No peace for Russian and Japan due to anti-war stance, says Moscow

Tuesday 3 January 2023 09:20 , Liam James

Japan’s “anti-Russian course” makes peace treaty talks impossible, Russian deputy foreign minister Andrei Rudenko said in comments published by the state Tass news agency on Tuesday.

Russia and Japan have not formally ended World War Two hostilities because of their standoff over islands, seized by the Soviet Union at the end of the war, just off Japan’s northernmost island of Hokkaido.

The islands are known in Russia as the Kurils and in Japan as the Northern Territories.

“It is absolutely obvious that it is impossible to discuss the signing of such a document [a peace treaty] with a state that takes openly unfriendly positions and allows itself direct threats against our country,” Mr Rudenko told Tass in an interview.

“We are not seeing signs of Tokyo moving away from the anti-Russian course and any attempt to rectify the situation.”

Russia withdrew from its talks with Japan in March last year, following Japanese sanctions over Russia‘s invasion of Ukraine. Japan reacted angrily, calling Moscow’s move “unfair” and “completely unacceptable”.
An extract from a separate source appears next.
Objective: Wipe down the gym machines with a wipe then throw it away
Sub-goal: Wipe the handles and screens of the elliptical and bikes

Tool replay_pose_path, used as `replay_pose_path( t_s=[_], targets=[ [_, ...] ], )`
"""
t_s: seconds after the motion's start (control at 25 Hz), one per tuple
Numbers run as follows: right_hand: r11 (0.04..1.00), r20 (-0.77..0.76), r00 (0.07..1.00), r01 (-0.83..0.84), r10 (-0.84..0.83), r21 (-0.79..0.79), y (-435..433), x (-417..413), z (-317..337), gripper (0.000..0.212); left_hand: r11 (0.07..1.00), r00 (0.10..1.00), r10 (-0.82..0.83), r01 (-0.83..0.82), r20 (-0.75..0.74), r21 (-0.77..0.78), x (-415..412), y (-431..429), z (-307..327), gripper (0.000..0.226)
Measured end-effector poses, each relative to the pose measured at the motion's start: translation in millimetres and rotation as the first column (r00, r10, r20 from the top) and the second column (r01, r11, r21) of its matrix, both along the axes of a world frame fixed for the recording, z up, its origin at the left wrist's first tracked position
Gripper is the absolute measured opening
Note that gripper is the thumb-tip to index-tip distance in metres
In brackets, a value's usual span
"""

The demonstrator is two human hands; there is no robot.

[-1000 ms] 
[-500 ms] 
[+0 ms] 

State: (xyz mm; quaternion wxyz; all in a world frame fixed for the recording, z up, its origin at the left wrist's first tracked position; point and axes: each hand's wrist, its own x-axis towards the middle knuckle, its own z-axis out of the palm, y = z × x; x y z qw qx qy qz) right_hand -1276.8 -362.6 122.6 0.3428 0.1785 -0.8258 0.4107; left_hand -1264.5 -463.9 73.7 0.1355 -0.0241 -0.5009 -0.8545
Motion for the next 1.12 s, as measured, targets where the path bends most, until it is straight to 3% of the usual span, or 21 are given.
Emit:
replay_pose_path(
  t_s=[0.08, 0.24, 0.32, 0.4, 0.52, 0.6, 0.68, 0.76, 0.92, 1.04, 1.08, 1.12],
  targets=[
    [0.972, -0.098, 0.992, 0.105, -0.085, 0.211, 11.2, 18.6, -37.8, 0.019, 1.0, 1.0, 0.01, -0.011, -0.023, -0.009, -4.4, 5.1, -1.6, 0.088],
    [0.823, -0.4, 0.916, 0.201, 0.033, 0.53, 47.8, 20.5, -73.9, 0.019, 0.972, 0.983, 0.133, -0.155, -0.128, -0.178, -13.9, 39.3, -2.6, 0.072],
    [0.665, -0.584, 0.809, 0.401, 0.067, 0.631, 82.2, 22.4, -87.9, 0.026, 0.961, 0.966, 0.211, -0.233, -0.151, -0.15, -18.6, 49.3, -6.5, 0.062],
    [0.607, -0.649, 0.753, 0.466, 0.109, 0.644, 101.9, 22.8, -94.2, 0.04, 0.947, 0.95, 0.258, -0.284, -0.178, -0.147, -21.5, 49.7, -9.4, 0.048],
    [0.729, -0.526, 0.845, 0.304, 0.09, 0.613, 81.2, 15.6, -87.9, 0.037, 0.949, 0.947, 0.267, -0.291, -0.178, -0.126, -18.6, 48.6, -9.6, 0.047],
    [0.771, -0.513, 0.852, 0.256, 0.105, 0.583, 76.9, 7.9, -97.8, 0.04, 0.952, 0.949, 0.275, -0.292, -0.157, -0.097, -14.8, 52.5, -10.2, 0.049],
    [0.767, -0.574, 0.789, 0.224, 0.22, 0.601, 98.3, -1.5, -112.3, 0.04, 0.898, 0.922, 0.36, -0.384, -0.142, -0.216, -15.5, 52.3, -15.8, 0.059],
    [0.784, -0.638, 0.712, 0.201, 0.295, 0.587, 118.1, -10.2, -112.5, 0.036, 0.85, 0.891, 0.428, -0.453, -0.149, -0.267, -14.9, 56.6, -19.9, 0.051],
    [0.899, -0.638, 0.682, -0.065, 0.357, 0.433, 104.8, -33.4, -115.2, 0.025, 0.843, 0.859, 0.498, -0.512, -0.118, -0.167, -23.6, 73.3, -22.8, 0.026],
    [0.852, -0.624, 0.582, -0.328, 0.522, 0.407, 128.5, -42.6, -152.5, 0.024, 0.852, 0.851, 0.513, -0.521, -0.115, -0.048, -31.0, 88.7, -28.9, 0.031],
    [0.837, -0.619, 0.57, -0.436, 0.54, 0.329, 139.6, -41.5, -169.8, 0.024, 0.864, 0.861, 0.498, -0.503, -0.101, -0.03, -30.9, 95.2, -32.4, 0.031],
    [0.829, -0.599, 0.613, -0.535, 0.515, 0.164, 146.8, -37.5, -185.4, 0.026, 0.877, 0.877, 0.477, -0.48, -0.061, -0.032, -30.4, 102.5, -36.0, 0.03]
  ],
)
Nato may revise 2% target, says Stoltenberg

Tuesday 3 January 2023 08:50 , Liam James

Nato countries will discuss defence spending in the coming months amid calls to encouarge members to go beyond the 2 per cent target, secretary general Jens Stoltenberg told the German news agency DPA.

“Some allies are strongly in favour of turning the current 2 per cent target into a minimum,” DPA quoted Mr Stoltenberg as saying in an interview published on Tuesday.

Mr Stoltenberg said that he would head the negotiations. “We will meet, we will have ministerial meetings, we will have talks in capitals,” he said.

He did not say which Nato countries were calling for a more ambitious target, according to DPA.

The Nato chief said he aimed to reach an agreement no later than Nato’s next regular summit, which will be in Lithuania’s capital, Vilnius, on 11-12 July.